Parcimonie. Force est de constater qu'un quart de siècle après ce discours de La Baule, la marche vers la démocratie n'a pas eu lieu. Vermeren éclaire l'histoire contemporaine des anciennes colonies, sur lesquelles la démocratie n'a pas mordu, avec une puissante lampe torche. Des réussites sectorielles existent, «mais l'ensemble n'est pas au point dans le développement ou dans la conquête des droits et libertés politiques […], les anciens pays du "champ" sont des clubs d'autocrates francophones», écrit Vermeren. Pour lui, la France aurait «peu agi» sur ses colonies mais aurait investi dans ses élites. «Les malheurs viennent-ils du fait que les Lumières n'ont été distribuées qu'avec parcimonie ?» interroge l'historien. Il y a aussi parfois pire épouvante que les crimes qui accompagnent le fiasco de ces décolonisations : le silence. Comme celui de Paris sous couvert de guerre froide (Cambodge et génocide khmer, p. 79). La guerre civile dans les années 1990-2000 en Algérie (200 000 victimes) s'est déroulée à huis clos : «Un nouveau jihad d'ampleur internationale s'installe. Cette guerre civile entre groupes jihadistes et armée est la première du genre dans le monde arabe. Vingt ans sont nécessaires pour que de telles circonstances se remettent en place en Syrie/Irak», souligne Vermeren dans un chapitre intitulé «Désintégration des espérances du colonisé». Pourtant, au cours des années 90, s'impose la nécessité de combattre l'islamisme «en un front uni des pays arabes et des pays occidentaux»,écrit-il, alors que, comme ses rivaux maghrébins, la Tunisie de Ben Ali a carte blanche pour mater ses opposants. L'islamisme se transforme alors en «une nouvelle martingale» de l'autoritarisme.

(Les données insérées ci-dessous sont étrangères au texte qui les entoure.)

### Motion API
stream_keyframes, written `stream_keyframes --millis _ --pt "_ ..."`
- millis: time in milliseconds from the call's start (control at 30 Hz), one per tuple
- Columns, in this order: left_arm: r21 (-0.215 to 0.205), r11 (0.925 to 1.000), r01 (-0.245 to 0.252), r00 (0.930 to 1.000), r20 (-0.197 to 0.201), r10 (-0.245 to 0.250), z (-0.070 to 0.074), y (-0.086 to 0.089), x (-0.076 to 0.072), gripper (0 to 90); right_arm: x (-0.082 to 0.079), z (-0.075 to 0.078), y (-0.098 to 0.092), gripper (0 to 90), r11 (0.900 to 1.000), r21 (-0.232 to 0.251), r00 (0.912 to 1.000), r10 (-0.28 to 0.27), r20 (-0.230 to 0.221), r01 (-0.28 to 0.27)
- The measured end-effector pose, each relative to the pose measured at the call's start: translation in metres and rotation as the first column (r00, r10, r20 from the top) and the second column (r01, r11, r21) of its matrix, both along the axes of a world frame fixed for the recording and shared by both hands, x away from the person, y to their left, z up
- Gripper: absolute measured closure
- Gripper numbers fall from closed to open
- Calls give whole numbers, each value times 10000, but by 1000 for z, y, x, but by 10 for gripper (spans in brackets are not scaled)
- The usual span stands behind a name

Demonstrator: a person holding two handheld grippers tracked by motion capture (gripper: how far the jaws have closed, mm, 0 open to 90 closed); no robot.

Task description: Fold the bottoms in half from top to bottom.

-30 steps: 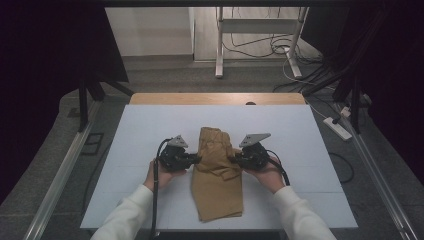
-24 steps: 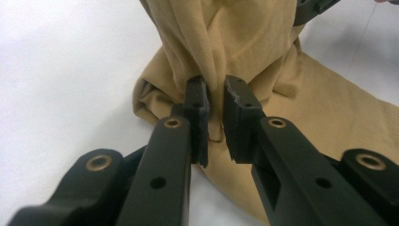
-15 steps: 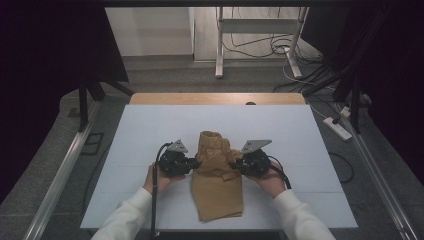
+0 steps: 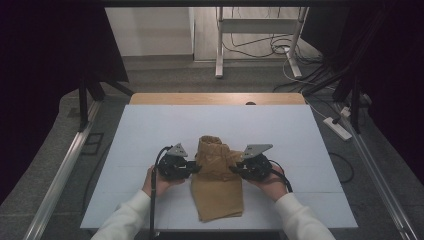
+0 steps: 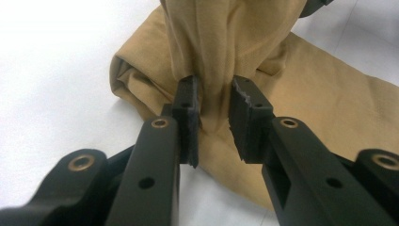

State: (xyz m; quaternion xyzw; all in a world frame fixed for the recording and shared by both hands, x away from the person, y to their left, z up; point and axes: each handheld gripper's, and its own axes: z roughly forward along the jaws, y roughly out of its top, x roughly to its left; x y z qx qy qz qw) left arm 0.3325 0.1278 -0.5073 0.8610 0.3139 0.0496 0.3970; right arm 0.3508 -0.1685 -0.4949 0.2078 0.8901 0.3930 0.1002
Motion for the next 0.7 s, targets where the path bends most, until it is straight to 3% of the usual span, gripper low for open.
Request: stream_keyframes --millis 433,700 --pt "54 9998 171 9998 -136 -170 -2 -1 -2 625 -3 -1 -2 702 10000 -2 10000 90 -10 -90" --pt "251 9997 72 9993 -375 -63 -1 13 -13 368 -11 3 -7 502 9999 105 9994 101 -316 -98"
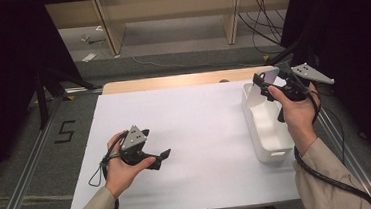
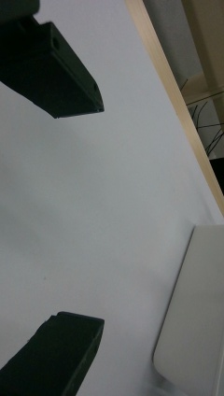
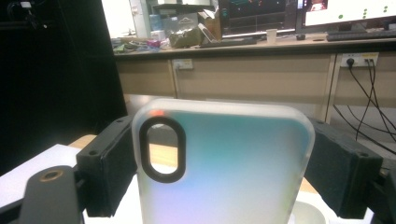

«Paradoxe». Le travail de l'historien est de tisonner les foyers de l'amnésie. Vermeren y parvient remarquablement dans ce livre écrit d'une langue limpide. Il nous remonte du fond de notre sommeil dans cet automne atroce qui nous cueille avec les attentats du 13 Novembre. Dans un autre chapitre, «Soumission des peuples et répression des opposants», il écrit ceci à propos des pays du Maghreb : «La privatisation à domicile du spectacle filmé accompagne la réislamisation des sociétés. Son corollaire est la fermeture des librairies, des cinémas, des bars et autres lieux publics mixtes ou de plaisir. Mais ce repli sur la sphère privée accepté par les Etats se retourne contre eux. La diffusion conjointe de la pornographie et des chaînes religieuses du Moyen-Orient sur la télé par satellite et par Internet est un paradoxe apparent qui durcit la situation des femmes et prépare au jihad.»

Ce même «Internet»prépare «le printemps arabe de 2011» qui «tétanise» Paris et l'Occident, lesquels n'ont rien «vu venir» ; ils sont prêts à soutenir ce qui arrive et semble aller dans le sens de l'histoire «pourvu que le Moyen-Orient pétrolier soit préservé». Vermeren, à nos yeux aveugles, évoque les guerres du Congo et des grands lacs d'Afrique entre 1993 et 2003. «Le plus stupéfiant, écrit-il, dans cet épisode effrayant digne d'une catastrophe biblique, c'est que 6 millions de morts (1944-2003) et 4 millions de déplacés ne suscitent ni couverture médiatique ni une véritable indignation africaine ou occidentale.» Vermeren la qualifie d'ailleurs «de guerre invisible absolue».